L'incontestable succès brésilien
La mise en place d’un réseau d’énergie au Brésil est l’un des plus beaux succès du financement mixte de la décennie écoulée. Une étude publiée dans Energy, Sustainability and Society compare la durabilité énergétique du Brésil et du Nigéria, les deux plus grandes économies de leurs continents respectifs. Alors que le premier collectionne les avancées, le second est à la traîne en partie, selon la revue, en raison du caractère limité de ses véhicules de financement et d’un manque de partenariats public-privé. En 2019, l’hydroélectrique représentait 80% de l’offre énergétique brésilienne, une transition rendue possible par le cumul de trois éléments: financements de la Banque brésilienne de développement, fonds philanthropiques et privés, et mouvement national d’électrification. Résultat: le Brésil est aujourd’hui leader mondial de la production d’électricité sobre en carbone, un statut qui doit beaucoup à l’utilisation stratégique du financement mixte. L’étude conclut que la même chose serait possible au Nigéria pour peu qu’un modèle de volonté politique forte, de soutien d’une banque dynamique, de financement mixte et de diversification des véhicules de financement soit mis en place4.
Au-delà des mots
Les conseillers en philanthropie contribuent à façonner les idées et à mettre le travail des autres en lumière: des approches, des succès et parfois aussi des échecs qui nous font avancer. Nous avons la chance de travailler avec des clients qui ont à la fois le désir et la capacité d’utiliser leur fortune pour faire changer le monde. Ils savent que les choix qu’ils font peuvent influencer l’avenir de notre planète, et donc la survie de l’espèce humaine. Pour certains, l’objectif est de faire leur part du travail: ils sont heureux de sauver ou de faire changer des vies. Pour d’autres, il ne s’agit que d’une première étape vers un changement plus systémique. Les deux approches sont louables et pertinentes. Grâce aux réseaux de Pictet, avec ses clients et ses concurrents, aux organisations à but non lucratif, mais aussi à ces experts si précieux mais si énigmatiques vus de l’extérieur, nous avons la chance de pouvoir tisser une toile et prendre de la hauteur. Nous jouons les guides, en quelque sorte: nous orientons les capitaux vers les projets qui en ont besoin.
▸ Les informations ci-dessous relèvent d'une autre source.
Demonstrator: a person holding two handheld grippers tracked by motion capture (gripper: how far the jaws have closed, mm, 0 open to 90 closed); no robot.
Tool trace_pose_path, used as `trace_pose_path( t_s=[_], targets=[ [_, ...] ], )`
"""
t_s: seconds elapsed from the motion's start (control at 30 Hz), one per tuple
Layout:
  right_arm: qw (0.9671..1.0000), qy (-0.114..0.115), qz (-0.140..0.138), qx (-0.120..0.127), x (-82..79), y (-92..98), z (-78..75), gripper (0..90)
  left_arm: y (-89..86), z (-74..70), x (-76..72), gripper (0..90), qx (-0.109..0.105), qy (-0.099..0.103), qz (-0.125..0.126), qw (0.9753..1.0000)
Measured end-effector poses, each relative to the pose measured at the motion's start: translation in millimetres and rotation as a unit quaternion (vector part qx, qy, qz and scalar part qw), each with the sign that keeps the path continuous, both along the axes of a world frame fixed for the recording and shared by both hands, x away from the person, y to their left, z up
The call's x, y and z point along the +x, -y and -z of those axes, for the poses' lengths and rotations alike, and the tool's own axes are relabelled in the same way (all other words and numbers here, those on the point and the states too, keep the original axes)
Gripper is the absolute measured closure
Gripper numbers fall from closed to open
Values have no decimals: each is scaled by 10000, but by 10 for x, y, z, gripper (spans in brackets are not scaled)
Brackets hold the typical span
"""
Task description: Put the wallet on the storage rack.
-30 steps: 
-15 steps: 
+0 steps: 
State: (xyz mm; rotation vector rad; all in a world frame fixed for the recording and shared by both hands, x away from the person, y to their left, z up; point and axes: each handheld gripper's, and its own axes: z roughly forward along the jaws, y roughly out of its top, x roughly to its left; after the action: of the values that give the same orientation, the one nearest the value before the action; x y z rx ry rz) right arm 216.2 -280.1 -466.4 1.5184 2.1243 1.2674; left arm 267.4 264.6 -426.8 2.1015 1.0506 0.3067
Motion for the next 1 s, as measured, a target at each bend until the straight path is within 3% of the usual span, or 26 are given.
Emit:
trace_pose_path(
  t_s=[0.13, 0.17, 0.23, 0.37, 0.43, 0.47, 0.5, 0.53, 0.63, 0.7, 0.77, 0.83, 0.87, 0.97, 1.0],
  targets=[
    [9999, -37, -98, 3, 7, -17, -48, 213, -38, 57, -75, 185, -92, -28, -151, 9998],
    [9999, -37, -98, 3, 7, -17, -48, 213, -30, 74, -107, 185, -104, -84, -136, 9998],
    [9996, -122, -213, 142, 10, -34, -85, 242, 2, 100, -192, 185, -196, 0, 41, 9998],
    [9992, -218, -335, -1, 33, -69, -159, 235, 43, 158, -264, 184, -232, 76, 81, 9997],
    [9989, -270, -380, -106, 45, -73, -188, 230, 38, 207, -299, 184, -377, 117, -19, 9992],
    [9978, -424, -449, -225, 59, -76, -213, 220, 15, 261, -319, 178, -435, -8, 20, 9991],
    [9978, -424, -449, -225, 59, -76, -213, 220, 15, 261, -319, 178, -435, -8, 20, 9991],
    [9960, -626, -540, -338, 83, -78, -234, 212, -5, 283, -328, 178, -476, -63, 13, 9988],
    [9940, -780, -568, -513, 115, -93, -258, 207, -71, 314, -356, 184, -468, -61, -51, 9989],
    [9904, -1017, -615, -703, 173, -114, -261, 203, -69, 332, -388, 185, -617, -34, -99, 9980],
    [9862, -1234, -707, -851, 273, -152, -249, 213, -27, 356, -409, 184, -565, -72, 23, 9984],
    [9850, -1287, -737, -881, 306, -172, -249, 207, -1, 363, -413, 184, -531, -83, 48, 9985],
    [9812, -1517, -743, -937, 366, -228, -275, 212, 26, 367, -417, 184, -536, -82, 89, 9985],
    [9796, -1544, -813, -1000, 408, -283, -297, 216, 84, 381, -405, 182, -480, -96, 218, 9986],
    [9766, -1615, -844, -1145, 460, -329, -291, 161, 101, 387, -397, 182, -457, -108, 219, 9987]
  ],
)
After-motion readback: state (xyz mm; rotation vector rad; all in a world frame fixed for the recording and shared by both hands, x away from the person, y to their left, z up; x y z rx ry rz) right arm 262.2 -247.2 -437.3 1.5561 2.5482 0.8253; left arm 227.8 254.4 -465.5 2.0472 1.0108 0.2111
Nous rencontrons régulièrement des clients qui ont été confrontés à des problèmes d’égo dans le secteur, à des experts qui parlent plus qu’ils n’écoutent et qui ordonnent plus qu’ils ne conseillent. Cela ne fait que compliquer les choses dans le meilleur des cas. Dans le pire, cette attitude décourage les bonnes volontés. Personne n’a envie de passer pour un débutant, mais il existe un fossé linguistique immense entre experts et philanthropes alors qu’ils partagent les mêmes ambitions. Pour Pictet, il est indispensable de placer les philanthropes au cœur du débat, d’essayer de les accompagner sur la bonne voie et de mettre de l’ordre dans la jungle du jargon.